From the first line of the records below through the line with "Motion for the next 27", output each line exactly; skip the pictures.

Exercise data.
————————

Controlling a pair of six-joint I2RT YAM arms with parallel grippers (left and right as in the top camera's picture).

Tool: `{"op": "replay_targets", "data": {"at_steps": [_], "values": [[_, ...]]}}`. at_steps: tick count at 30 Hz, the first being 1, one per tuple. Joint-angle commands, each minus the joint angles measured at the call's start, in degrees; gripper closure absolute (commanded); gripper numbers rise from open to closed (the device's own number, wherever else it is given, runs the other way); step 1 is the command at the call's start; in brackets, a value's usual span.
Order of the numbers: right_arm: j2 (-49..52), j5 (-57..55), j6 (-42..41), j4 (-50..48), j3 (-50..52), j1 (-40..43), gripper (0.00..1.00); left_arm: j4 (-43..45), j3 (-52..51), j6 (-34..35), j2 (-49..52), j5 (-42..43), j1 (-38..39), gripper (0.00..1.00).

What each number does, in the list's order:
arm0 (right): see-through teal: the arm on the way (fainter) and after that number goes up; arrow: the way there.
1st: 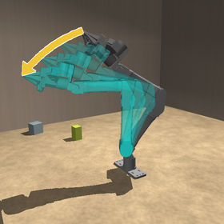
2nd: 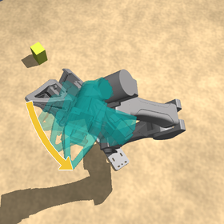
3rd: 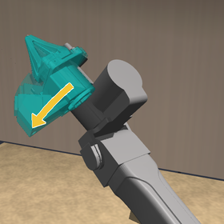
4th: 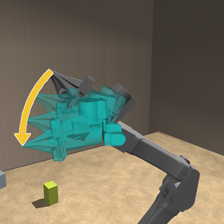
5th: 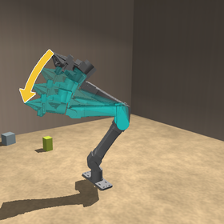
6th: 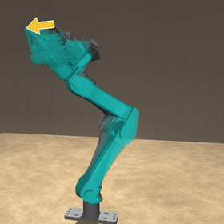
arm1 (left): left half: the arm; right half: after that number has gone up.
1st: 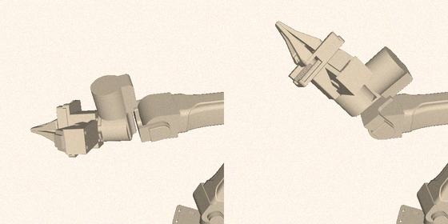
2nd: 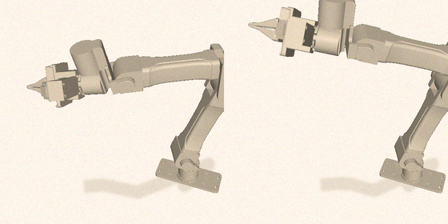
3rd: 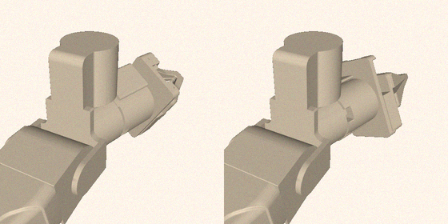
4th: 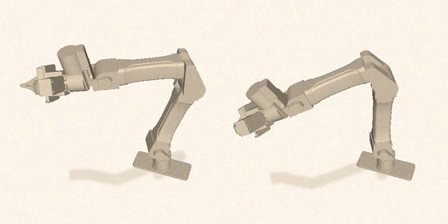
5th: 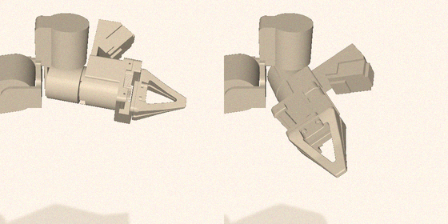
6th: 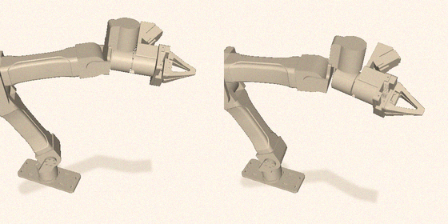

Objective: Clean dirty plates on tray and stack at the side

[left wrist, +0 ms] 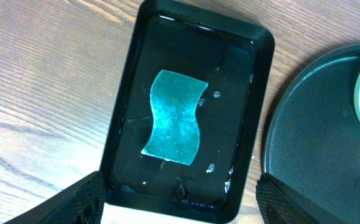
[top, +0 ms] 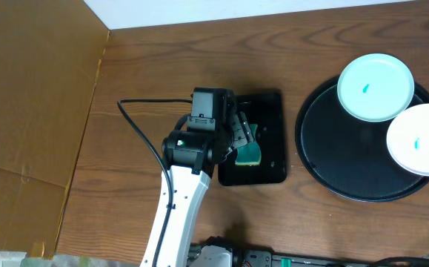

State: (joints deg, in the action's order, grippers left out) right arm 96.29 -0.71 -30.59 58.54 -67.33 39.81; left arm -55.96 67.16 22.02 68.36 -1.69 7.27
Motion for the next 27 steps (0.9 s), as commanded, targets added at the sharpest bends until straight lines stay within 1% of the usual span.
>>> {"op": "replay_targets", "data": {"at_steps": [1,3,7,10,12,13,15,19,21,24,27], "values": [[-0.3,3.4,6.0,-1.0,-0.6,0.2,0.72,-0.2,1.1,-0.6,-0.2,-0.3,-0.2,0.22],[-0.8,7.5,8.9,-0.9,-1.8,-0.3,0.67,-0.2,1.1,-0.6,-0.2,-0.3,-0.2,0.22],[-4.6,17.2,14.6,-0.6,-4.9,-3.1,0.64,-0.2,1.1,-0.6,-0.2,-0.3,-0.2,0.22],[-9.5,25.5,19.4,-0.8,-6.3,-7.1,0.61,-0.2,1.1,-0.6,-0.2,-0.3,-0.2,0.21],[-12.6,27.0,21.7,-1.1,-6.3,-10.7,0.6,-0.2,1.1,-0.6,-0.2,-0.3,-0.2,0.21],[-13.8,26.1,23.0,-1.0,-6.3,-12.7,0.57,-0.2,1.1,-0.6,-0.2,-0.3,-0.2,0.22],[-15.3,21.0,23.2,-0.6,-5.9,-16.9,0.47,-0.2,1.1,-0.6,-0.2,-0.3,-0.2,0.21],[-14.7,9.4,22.6,-1.3,-3.4,-24.7,0.36,-0.2,1.1,-0.6,-0.2,-0.3,-0.2,0.22],[-13.2,5.7,22.3,-3.3,-1.1,-27.7,0.35,-0.2,1.1,-0.6,-0.2,-0.3,-0.2,0.21],[-9.9,1.5,20.5,-6.9,1.8,-29.6,0.36,-0.2,1.1,-0.6,-0.2,-0.3,-0.2,0.22],[-5.9,2.4,20.0,-9.5,3.0,-29.7,0.38,-0.2,1.1,-0.6,-0.2,-0.3,-0.2,0.22]]}}
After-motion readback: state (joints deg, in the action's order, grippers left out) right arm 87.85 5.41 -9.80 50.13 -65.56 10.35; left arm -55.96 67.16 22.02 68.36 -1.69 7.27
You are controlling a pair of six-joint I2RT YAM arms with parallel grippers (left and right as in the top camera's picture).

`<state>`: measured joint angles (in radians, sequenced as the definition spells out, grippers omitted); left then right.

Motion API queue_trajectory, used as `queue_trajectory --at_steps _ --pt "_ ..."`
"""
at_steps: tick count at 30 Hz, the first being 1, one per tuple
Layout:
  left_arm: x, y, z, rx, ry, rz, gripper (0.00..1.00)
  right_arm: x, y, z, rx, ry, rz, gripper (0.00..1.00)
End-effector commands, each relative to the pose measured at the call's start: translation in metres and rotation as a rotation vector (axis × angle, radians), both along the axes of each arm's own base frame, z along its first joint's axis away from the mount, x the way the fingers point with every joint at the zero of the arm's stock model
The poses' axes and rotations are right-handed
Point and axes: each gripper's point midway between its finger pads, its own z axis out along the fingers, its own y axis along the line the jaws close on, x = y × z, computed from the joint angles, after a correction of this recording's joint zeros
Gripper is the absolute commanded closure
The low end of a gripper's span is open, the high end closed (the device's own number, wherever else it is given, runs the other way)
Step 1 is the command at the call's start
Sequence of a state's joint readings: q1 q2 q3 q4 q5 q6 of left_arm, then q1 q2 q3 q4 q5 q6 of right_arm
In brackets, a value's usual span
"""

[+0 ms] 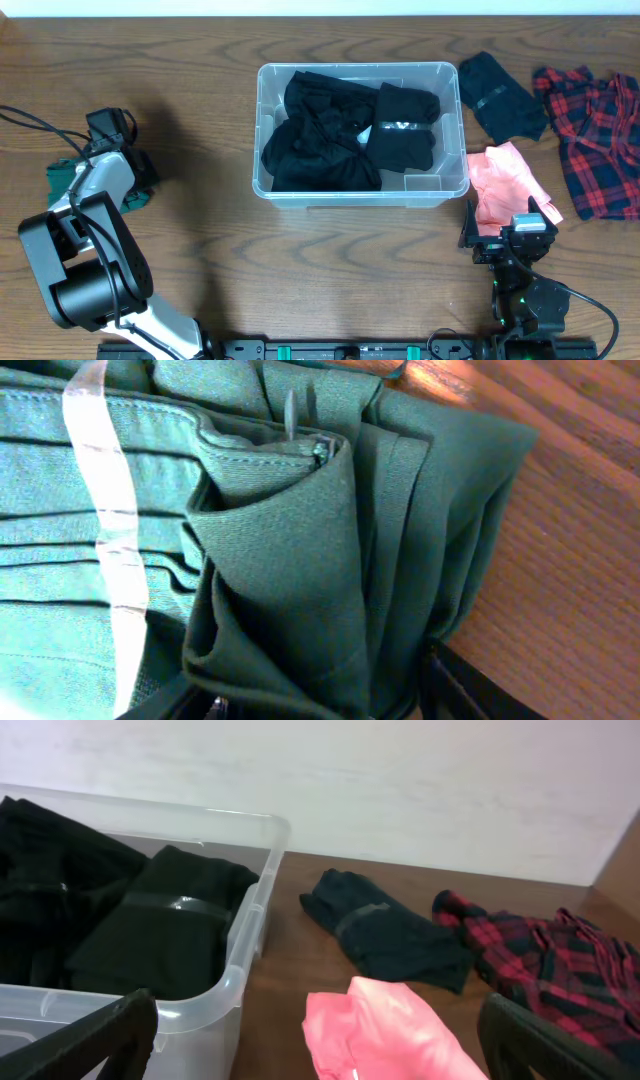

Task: Pack container
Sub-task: 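Close the left gripper on the green garment and lift it, then carry the green garment with the left gripper over the bin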

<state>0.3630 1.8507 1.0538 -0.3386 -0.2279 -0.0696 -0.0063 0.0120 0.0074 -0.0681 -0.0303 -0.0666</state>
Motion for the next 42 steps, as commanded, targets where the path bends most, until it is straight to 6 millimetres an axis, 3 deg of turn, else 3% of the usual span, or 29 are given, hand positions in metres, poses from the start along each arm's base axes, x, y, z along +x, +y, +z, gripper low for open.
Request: queue_trajectory --at_steps 1,4,7,9,16,20,26,30,35,39,42 --pt "-0.01 -0.01 -0.021 -0.055 0.054 -0.009 0.44 0.0 0.0 0.0 -0.009 -0.001 0.003 0.01" --pt "-0.011 -0.012 -0.022 -0.06 0.058 -0.013 0.43 0.0 0.0 0.0 -0.01 -0.001 0.003 0.01" --pt "-0.01 -0.014 -0.024 -0.061 0.063 -0.019 0.28 0.0 0.0 0.0 -0.009 -0.001 0.003 0.01" --pt "-0.011 -0.017 -0.027 -0.064 0.072 -0.025 0.25 0.0 0.0 0.0 -0.01 -0.001 0.003 0.01" --pt "-0.02 -0.022 -0.055 -0.086 0.145 -0.029 0.24 0.0 0.0 0.0 -0.01 -0.001 0.003 0.01" --pt "-0.021 -0.022 -0.058 -0.089 0.152 -0.03 0.58 0.0 0.0 0.0 -0.009 -0.001 0.003 0.01" --pt "-0.015 -0.02 -0.046 -0.078 0.129 -0.037 0.91 0.0 0.0 0.0 -0.009 -0.001 0.003 0.01" --pt "-0.002 -0.018 -0.021 -0.055 0.084 -0.061 0.94 0.0 0.0 0.0 -0.009 -0.001 0.003 0.01" --pt "0.034 -0.025 0.052 0.003 -0.064 -0.115 0.94 0.0 0.0 0.0 -0.009 -0.001 0.003 0.01" --pt "0.059 -0.052 0.116 0.04 -0.188 -0.193 0.94 0.0 0.0 0.0 -0.009 -0.001 0.003 0.01" --pt "0.067 -0.085 0.154 0.058 -0.251 -0.271 0.94 0.0 0.0 0.0 -0.009 -0.001 0.003 0.01"
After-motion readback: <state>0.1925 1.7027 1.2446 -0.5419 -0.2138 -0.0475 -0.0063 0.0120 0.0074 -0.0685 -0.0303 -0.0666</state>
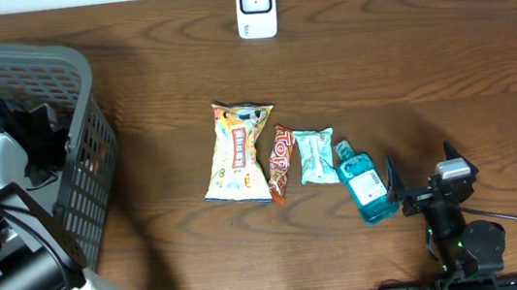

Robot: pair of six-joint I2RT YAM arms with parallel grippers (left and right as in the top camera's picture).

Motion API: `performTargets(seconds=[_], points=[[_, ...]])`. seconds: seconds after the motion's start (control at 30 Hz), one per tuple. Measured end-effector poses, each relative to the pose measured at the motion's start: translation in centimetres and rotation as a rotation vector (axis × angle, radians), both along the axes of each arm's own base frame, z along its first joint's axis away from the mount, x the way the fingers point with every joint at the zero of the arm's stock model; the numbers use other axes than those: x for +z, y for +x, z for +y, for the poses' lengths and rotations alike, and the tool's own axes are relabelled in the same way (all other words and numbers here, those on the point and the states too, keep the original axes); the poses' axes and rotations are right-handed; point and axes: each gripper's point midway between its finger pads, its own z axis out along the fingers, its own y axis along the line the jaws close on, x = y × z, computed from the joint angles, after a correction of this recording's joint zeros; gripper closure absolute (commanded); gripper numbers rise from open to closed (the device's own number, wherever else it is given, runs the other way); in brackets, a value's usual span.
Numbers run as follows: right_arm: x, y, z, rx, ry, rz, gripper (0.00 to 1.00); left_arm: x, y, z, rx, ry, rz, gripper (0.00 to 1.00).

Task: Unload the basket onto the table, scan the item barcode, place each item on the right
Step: 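Reach into the basket and grasp the orange box, left gripper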

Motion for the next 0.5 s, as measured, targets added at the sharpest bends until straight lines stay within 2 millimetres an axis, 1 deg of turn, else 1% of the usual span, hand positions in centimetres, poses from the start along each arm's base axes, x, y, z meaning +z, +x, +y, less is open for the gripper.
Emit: performTargets(seconds=[0.03,0.07,0.1,0.13,0.23,0.27,0.3,0.33,0.5], points=[[0.0,0.0,0.0,0.000,0.000,0.000,0.01,0.0,0.1,-0.1,-0.013,0.001,-0.006,0.01],[0.0,0.0,0.0,0.000,0.000,0.000,0.01,0.0,0.1,-0.1,-0.020,0.000,-0.008,0.05],[0.0,0.0,0.0,0.000,0.000,0.000,0.01,0.0,0.1,-0.2,-0.033,-0.001,-0.011,0.15],[0.0,0.0,0.0,0.000,0.000,0.000,0.01,0.0,0.2,-0.2,-0.043,0.000,-0.015,0.29],[0.0,0.0,0.0,0.000,0.000,0.000,0.01,-0.3,0.5,-0.4,-0.059,-0.011,-0.022,0.58],[0.0,0.0,0.0,0.000,0.000,0.000,0.01,-0.3,0.6,-0.5,-0.063,-0.021,-0.026,0.76],[0.0,0.0,0.0,0.000,0.000,0.000,0.01,-0.4,0.6,-0.8,-0.067,-0.039,-0.030,0.87],[0.0,0.0,0.0,0.000,0.000,0.000,0.01,-0.3,0.7,-1.1,-0.071,-0.050,-0.033,0.92],[0.0,0.0,0.0,0.000,0.000,0.000,0.01,-0.1,0.9,-1.3,-0.075,-0.067,-0.046,0.92]])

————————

Written response.
Controlling a pair of six-joint I2RT YAM arms with parallel grippers (left and right as in the top camera's picture).

Tool: `{"op": "replay_targets", "data": {"at_steps": [_], "values": [[_, ...]]}}`. at_steps: tick count at 30 Hz, the first being 1, one per tuple. Joint-angle commands, each minus the joint angles measured at the call's start, in degrees; gripper closure absolute (commanded); gripper numbers rise from open to closed (the device's own number, wherever else it is given, runs the other way); step 1 is the command at the call's start; in brackets, a value's usual span.
Order of the numbers: right_arm: j2 (-49..52), j5 (-57..55), j6 (-42..41), j4 (-50..48), j3 (-50..52), j1 (-40..43), gripper (0.00..1.00); left_arm: j4 (-43..45), j3 (-52..51), j6 (-34..35), j2 (-49..52), j5 (-42..43), j1 (-38..39), gripper (0.00..1.00).

What each number does, in the list's order:
arm0 (right): see-through teal: the arm on the way (fainter) and after that number goes up; arrow: the way there.
1st: 
2nd: 
3rd: 
4th: 
5th: 
6th: 
arm1 (left): left half: the arm; right half: after that number has gone up.
1st: 
2nd: 
3rd: 
4th: 
5th: 
6th: 

Objective: Clean dirty plates on tray and stack at the side

[left wrist, +0 ms] 
[top, +0 ms] 

State: (joints deg, in the action's order, grippers left out) right arm 96.29 -0.71 -30.59 58.54 -67.33 39.81; left arm -55.96 67.16 22.02 68.36 -1.69 7.27
Motion for the next 27 steps (0.9 s), as commanded, targets added at the sharpest bends until straight lines stay within 1% of the usual span.

The output for this exercise is finished.